-- Dataset content follows --
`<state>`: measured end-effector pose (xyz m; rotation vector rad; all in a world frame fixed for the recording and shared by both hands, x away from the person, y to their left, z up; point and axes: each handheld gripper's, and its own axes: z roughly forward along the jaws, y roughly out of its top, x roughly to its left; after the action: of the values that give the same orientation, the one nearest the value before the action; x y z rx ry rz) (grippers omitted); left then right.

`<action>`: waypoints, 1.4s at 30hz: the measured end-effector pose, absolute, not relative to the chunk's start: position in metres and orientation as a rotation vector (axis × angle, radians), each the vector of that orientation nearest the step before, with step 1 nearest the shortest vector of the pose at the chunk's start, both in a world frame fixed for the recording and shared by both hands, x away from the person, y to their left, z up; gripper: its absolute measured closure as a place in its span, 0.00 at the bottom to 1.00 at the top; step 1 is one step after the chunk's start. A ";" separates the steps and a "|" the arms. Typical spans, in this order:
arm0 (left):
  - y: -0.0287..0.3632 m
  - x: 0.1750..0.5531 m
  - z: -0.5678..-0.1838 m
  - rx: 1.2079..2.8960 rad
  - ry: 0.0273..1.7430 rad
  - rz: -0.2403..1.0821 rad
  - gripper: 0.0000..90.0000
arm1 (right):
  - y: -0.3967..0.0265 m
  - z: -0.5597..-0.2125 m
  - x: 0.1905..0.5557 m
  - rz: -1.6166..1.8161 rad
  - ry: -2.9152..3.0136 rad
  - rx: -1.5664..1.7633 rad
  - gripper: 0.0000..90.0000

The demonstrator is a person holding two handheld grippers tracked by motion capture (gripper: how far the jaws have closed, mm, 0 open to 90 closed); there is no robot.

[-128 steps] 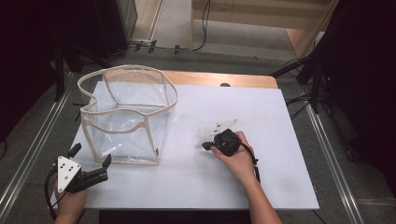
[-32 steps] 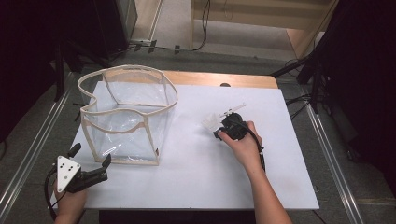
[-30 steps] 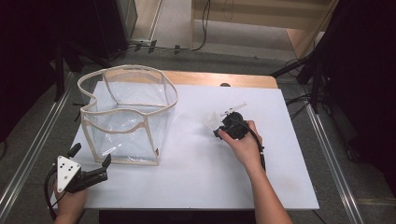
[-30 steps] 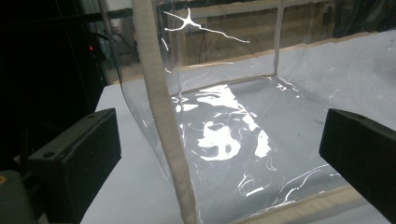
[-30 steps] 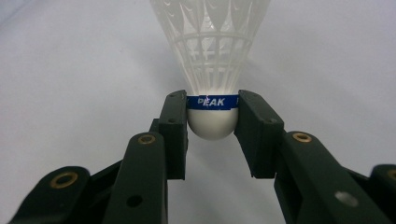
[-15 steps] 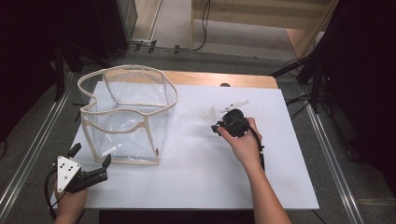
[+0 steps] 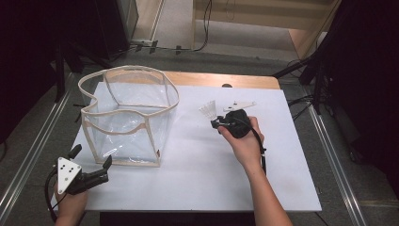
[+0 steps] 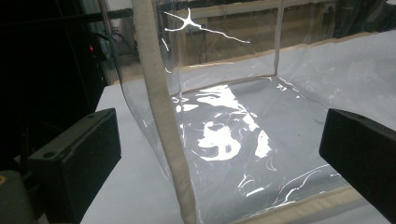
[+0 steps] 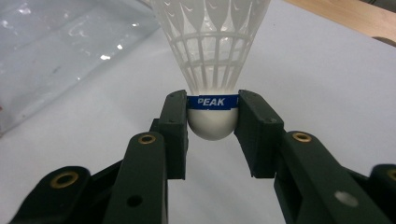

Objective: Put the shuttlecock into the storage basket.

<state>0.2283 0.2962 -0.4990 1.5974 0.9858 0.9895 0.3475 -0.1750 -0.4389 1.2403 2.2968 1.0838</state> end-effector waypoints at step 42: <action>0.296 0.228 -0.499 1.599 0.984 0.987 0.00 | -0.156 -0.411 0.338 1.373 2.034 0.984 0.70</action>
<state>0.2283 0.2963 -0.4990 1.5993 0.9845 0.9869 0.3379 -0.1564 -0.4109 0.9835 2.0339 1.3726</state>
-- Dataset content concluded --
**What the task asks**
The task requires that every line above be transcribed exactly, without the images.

**Written solution**
`<state>`: measured end-effector pose (xyz m; rotation vector rad; all in a world frame fixed for the recording and shared by both hands, x away from the person, y to their left, z up; point and axes: each handheld gripper's, and its own axes: z roughly forward along the jaws, y roughly out of its top, x roughly to its left; after the action: of the values that give the same orientation, the one nearest the value before the action; x y z rx ry rz) (grippers omitted); left then right.

`<action>`: waypoints, 1.4s at 30hz: the measured end-effector pose, absolute, not relative to the chunk's start: position in metres and orientation as a rotation vector (axis × angle, radians), each the vector of that orientation nearest the step before, with step 1 nearest the shortest vector of the pose at the chunk's start, both in a world frame fixed for the recording and shared by both hands, x away from the person, y to their left, z up; gripper: its absolute measured closure as a place in its span, 0.00 at the bottom to 1.00 at the top; step 1 is one step after the chunk's start. A ";" separates the steps and a "|" the arms. Typical spans, in this order:
arm0 (left):
  - y: -0.0287..0.3632 m
  - x: 0.1750..0.5531 m
  - z: -0.5678..-0.1838 m
  - rx: 1.2079..2.8960 rad
  - ry: 0.0273..1.7430 rad
  - rz: -0.2403..1.0821 rad
  - gripper: 0.0000..90.0000
arm1 (right):
  - y: -0.3967..0.0265 m
  - z: -0.5597..-0.2125 m
  - x: 0.1905..0.5557 m
  - rz: -1.6166..1.8161 rad
  - ry: -2.9152..3.0136 rad
  - rx: -1.5664..1.7633 rad
  - gripper: 0.0000..90.0000

The demonstrator is a person holding two handheld grippers tracked by motion capture (gripper: how far the jaws have closed, mm, 0 open to 90 closed); there is no robot.

[-128 steps] 
[-32 steps] 
[-30 steps] 
[-30 steps] 
[-30 steps] 
[-15 steps] 
[+0 steps] 
[+0 steps] 
[+0 steps] 

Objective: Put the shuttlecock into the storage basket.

<state>0.2283 0.2962 -0.4990 1.5974 0.9858 0.9895 0.3475 -0.1750 -0.4389 1.2403 2.2968 1.0838</state> end-effector waypoints at step 42: <action>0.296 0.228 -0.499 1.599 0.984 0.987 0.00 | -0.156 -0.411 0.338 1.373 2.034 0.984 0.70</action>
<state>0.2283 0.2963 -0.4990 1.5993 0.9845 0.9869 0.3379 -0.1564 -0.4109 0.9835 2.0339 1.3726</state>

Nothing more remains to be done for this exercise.